Any.do comes highly recommended by the organizational app queen at my work.
posted by whitneyarner at 5:49 PM on July 6, 2013 [1 favorite]


i.doit.im

Easy to use. Cross platform. Reasonable subscription rate for pro-features. Very GTDy.
posted by driley at 11:33 PM on July 6, 2013


Love love love Wunderlist. Used Astrid in the past but had issues syncing shared lists, so I switched and have never looked back. They've got apps for every device imaginable (even a dedicated Mac OS X app!) and a great web interface.
posted by sciencemandan at 3:41 PM on July 7, 2013


Thanks for posting this question. I am so bummed out about Astrid shutting down!

I've tried Wunderlist and it's too much for me (I just want something basic)... I tried just Google's Tasks but there's no recurring ability. I've just downloaded any.do but haven't tried it yet.
posted by getawaysticks at 7:23 AM on July 8, 2013


I'd been getting used to Doit.im before I found Astrid; right now it looks like that's what I'm going back to. (Wunderlist doesn't have start times for tasks; any.do is elegant but underfeatured.)

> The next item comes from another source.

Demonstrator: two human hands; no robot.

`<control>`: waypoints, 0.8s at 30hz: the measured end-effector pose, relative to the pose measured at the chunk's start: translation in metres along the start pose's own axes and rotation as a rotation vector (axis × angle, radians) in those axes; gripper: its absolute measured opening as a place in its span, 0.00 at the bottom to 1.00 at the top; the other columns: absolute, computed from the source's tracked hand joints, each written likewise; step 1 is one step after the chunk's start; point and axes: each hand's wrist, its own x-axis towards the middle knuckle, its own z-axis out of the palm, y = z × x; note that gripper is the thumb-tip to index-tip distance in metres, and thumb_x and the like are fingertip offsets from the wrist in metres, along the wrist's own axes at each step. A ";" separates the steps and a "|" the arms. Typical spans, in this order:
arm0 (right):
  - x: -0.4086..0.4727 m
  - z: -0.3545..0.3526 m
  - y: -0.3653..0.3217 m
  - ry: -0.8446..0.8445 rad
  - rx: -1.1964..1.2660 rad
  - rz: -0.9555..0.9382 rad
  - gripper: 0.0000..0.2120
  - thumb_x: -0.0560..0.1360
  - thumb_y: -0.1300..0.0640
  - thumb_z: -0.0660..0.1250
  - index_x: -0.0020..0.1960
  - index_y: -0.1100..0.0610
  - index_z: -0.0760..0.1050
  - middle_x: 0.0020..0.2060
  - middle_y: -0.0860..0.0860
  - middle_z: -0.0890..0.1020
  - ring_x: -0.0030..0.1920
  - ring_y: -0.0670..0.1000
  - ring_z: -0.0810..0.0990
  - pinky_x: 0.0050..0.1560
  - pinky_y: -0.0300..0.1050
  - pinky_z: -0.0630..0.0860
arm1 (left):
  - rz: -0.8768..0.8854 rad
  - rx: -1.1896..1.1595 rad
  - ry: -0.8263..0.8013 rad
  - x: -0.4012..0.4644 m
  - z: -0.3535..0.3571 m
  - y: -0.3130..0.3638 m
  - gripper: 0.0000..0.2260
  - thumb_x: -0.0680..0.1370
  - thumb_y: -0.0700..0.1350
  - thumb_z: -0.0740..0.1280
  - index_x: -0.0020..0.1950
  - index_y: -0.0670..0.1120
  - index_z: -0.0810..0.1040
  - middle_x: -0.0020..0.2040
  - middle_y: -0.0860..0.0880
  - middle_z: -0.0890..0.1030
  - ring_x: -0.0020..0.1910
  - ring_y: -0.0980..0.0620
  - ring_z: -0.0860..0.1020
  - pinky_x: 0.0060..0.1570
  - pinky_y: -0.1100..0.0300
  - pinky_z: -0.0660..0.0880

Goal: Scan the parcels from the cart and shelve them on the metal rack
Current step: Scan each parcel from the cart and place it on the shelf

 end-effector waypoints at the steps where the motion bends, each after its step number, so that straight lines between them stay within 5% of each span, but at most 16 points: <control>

It's a close-to-pure GTD implementation, which is nice, and the app is fairly polished but isn't too overdesigned. (One thing, though -- English is definitely not the first language of the dev team, and they could use a bit of help with the internationalization of various app messages.)

Bad: I had encountered some bugs with behavior of repeating tasks last year. Good: the developers were quite responsive and ultimately released a new version addressing the bug I was able to reproduce.
posted by sesquipedalia at 11:52 PM on July 8, 2013


Response by poster: For future reference: I tried out Wunderlist and Any.do, but found both lacking. I used to use doit.im in the past, but they made automatic syncing available only to paying users. So now I'm using TickTick, which is probably made by a one-person team, so I have no illusions about its longevity, but the Android app is simple, easy to use, with a very clean UI, but still has all the features I need.